Kreisverband Bodenseekreis

 

+++ Pressebericht vom 9. Februar 2017 +++

Sylvia Hiß-Petrowitz kandidiert für ÖDP

ÖDP nominiert Direktkandidatin für Bundestagswahl - Jetzt fehlen noch 200 Unterschriften

Bei den Bundestagswahlen am 24. September wird im Wahlkreis 293 (Bodensee) voraussichtlich auch die Ökologisch-Demokratische Partei (ÖDP) wieder mit beiden Stimmen wählbar sein.
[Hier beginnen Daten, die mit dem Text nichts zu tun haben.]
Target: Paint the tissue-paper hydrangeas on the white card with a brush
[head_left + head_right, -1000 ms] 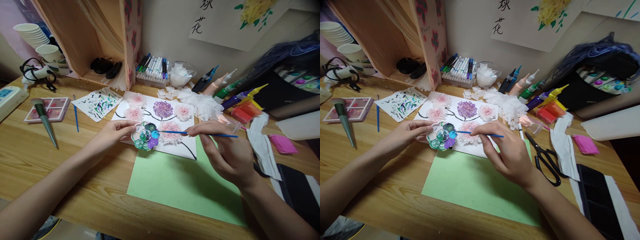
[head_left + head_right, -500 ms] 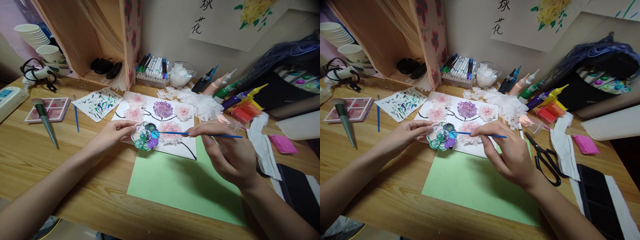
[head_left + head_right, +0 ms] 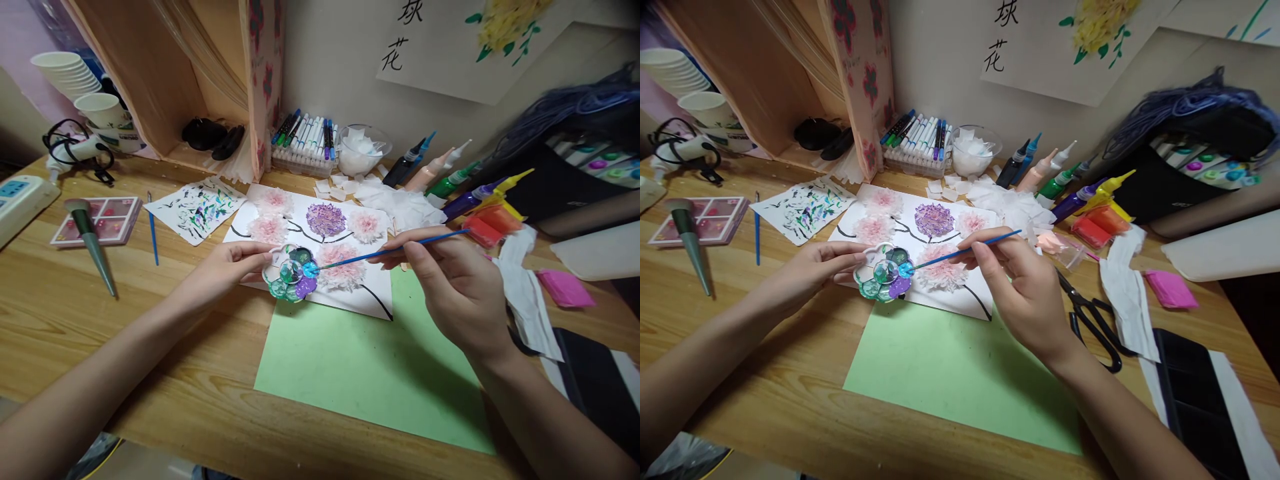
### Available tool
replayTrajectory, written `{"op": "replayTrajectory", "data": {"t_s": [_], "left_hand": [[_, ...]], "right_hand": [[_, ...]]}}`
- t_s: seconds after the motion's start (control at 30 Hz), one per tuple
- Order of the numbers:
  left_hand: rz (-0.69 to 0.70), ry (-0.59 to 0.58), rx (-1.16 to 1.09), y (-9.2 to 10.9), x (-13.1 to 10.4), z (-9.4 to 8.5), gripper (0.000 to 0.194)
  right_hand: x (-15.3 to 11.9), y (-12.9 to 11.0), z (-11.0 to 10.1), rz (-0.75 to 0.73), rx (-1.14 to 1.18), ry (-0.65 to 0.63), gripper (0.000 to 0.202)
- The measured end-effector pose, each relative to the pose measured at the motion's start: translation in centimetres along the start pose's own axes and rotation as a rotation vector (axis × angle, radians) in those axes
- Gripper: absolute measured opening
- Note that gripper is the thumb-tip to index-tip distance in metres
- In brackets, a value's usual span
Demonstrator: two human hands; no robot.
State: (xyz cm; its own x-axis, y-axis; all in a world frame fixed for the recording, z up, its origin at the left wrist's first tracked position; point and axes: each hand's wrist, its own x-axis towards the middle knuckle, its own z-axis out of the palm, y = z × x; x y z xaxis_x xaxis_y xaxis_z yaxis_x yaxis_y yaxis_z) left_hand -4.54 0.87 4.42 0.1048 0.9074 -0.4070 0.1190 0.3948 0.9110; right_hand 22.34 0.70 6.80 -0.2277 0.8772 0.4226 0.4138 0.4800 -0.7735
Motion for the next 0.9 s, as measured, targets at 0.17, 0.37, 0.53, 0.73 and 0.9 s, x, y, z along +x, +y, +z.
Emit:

Die Häfler Orts- und Fraktionsvorsitzende im Gemeinderat Sylvia Hiß-Petrowitz wurde auf der Wahlkreisversammlung einstimmig als Kandidatin nominiert. Jetzt fehlen ihr noch 200 Unterstützungsunterschriften von im Wahlkreis wahlberechtigten Bürgern, um zur Wahl zugelassen zu werden.




Die ÖDP-Kreisvorsitzende Annedore Schmid (links) und die Direktkandidatin Sylvia Hiß-Petrowitz

Sobald die amtlichen Formulare vom Landratsamt ausgestellt wurden, werden diese auf der Homepage des Kreisverbandes (www.oedp-fn.de) zum Download bereitgestellt, wo sie von interessierten Bürgern heruntergeladen, ausgefüllt und an die Partei weitergeleitet werden können (nähere Informationen dazu werden rechtzeitig auf der Homepage bekanntgegeben).

Die ÖDP will bei diesen Wahlen für all jene eine Alternative sein, die andere Vorstellungen von Politik haben als die im Bundestag vertretenen Parteien, und diesen damit die Möglichkeit geben, eine Stimme abzugeben und damit ihrer demokratischen „Bürgerpflicht“ nachzukommen, ohne das kleinere Übel zu wählen, ohne dabei eine Politik zu unterstützen, die sie ablehnen.

Sylvia Hiß-Petrowitz ist den Bürgern im Bodenseekreis vor allem durch ihre kommunale Arbeit nicht mehr unbekannt. Sie sitzt seit 2004 im Häfler Gemeinderat und ist seit 2014 Fraktionsvorsitzende der Fraktionsgemeinschaft ÖDP/parteilos. Hiß-Petrowitz, die sich selbst als „rebellisch“ bezeichnet und von sich behauptet, „wirklich authentisch zu sein - im Guten wie im Schlechten“, hat trotz Mitgliedschaft in einer Partei nie aufgehört, sich eine eigene Meinung zu bilden und scheut dabei auch nicht davor zurück, auch eine Position zu vertreten, mit der sie sich möglicherweise in ihrer eigenen Zielgruppe unbeliebt machen kann. Deutlich wird dies beispielsweise in ihrer Haltung zum Häfler Flughafen, dessen Notwendigkeit sie noch nie infrage gestellt hat - auch wenn laut ökologischer Lehrmeinung der Flugverkehr als nachgewiesen unökologisches Verkehrssystem abgelehnt wird. Als Schwerpunktthema ihrer politischen Arbeit nennt sie den Bereich Pflege. Auf diesem Gebiet gibt es nach ihrer Überzeugung noch viele Lücken, die zu schließen sie sich zum Ziel gesetzt hat.

Hiß-Petrowitz hofft, bei dieser Wahl die Chance zu bekommen, ihre Vorstellung von Politik einer breiten Öffentlichkeit nahebringen zu können, beispielsweise durch Einladungen zu Podiumsdiskussionen und eine faire Berichterstattung in den Medien.